• **About this task**: Your answer is the lines below, exactly, from the one that contains "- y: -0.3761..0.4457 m" through the one that contains "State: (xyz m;", both included.

● ● ● ● ●

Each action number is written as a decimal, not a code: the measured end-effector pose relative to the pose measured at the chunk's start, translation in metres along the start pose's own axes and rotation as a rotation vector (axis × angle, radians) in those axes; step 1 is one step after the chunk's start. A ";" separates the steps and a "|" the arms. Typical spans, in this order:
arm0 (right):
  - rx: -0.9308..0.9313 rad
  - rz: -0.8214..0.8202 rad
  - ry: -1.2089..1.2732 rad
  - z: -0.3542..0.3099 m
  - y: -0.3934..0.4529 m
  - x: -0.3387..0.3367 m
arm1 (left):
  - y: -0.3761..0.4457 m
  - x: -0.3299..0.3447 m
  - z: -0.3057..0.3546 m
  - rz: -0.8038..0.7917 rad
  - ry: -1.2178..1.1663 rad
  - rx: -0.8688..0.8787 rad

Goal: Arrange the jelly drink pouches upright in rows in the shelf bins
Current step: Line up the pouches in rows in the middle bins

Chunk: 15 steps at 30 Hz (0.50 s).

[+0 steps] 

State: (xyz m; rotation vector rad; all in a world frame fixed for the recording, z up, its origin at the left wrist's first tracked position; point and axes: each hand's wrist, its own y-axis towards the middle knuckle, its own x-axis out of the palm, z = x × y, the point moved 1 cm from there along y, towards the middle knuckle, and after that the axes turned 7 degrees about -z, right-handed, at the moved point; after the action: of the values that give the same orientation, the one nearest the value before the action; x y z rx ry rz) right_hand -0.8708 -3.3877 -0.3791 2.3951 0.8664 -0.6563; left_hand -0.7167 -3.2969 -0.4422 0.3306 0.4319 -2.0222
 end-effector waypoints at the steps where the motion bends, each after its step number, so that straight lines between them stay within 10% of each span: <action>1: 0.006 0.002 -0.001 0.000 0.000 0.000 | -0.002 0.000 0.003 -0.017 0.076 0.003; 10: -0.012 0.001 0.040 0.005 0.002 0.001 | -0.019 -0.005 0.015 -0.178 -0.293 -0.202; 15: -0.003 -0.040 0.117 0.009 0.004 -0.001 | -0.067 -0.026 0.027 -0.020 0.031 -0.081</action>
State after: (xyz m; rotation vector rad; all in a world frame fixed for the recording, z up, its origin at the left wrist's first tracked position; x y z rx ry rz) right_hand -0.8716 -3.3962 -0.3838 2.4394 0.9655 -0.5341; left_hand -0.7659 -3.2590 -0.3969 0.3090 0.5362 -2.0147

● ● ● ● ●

• **Result of the task**:
  - y: -0.3761..0.4457 m
  - x: -0.3299..0.3447 m
  - z: -0.3057..0.3546 m
  - rz: -0.8038..0.7917 rad
  - ry: -1.2178..1.1663 rad
  - rx: -0.8688..0.8787 rad

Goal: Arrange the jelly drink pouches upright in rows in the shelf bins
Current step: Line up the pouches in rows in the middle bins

Chunk: 15 steps at 30 Hz (0.50 s).

[+0 steps] 

State: (xyz m; rotation vector rad; all in a world frame fixed for the recording, z up, its origin at the left wrist's first tracked position; point and axes: each hand's wrist, its own y-axis towards the middle knuckle, its own x-axis out of the palm, z = x × y, the point moved 1 cm from there along y, towards the middle knuckle, and after that the axes turned 7 degrees about -z, right-handed, at the moved point; after the action: of the values that give the same orientation, the one nearest the value before the action; x y z rx ry rz) right_hand -0.8708 -3.3877 -0.3791 2.3951 0.8664 -0.6563; left_hand -0.7167 -3.2969 -0.4422 0.3306 0.4319 -2.0222

That concludes the output for this exercise.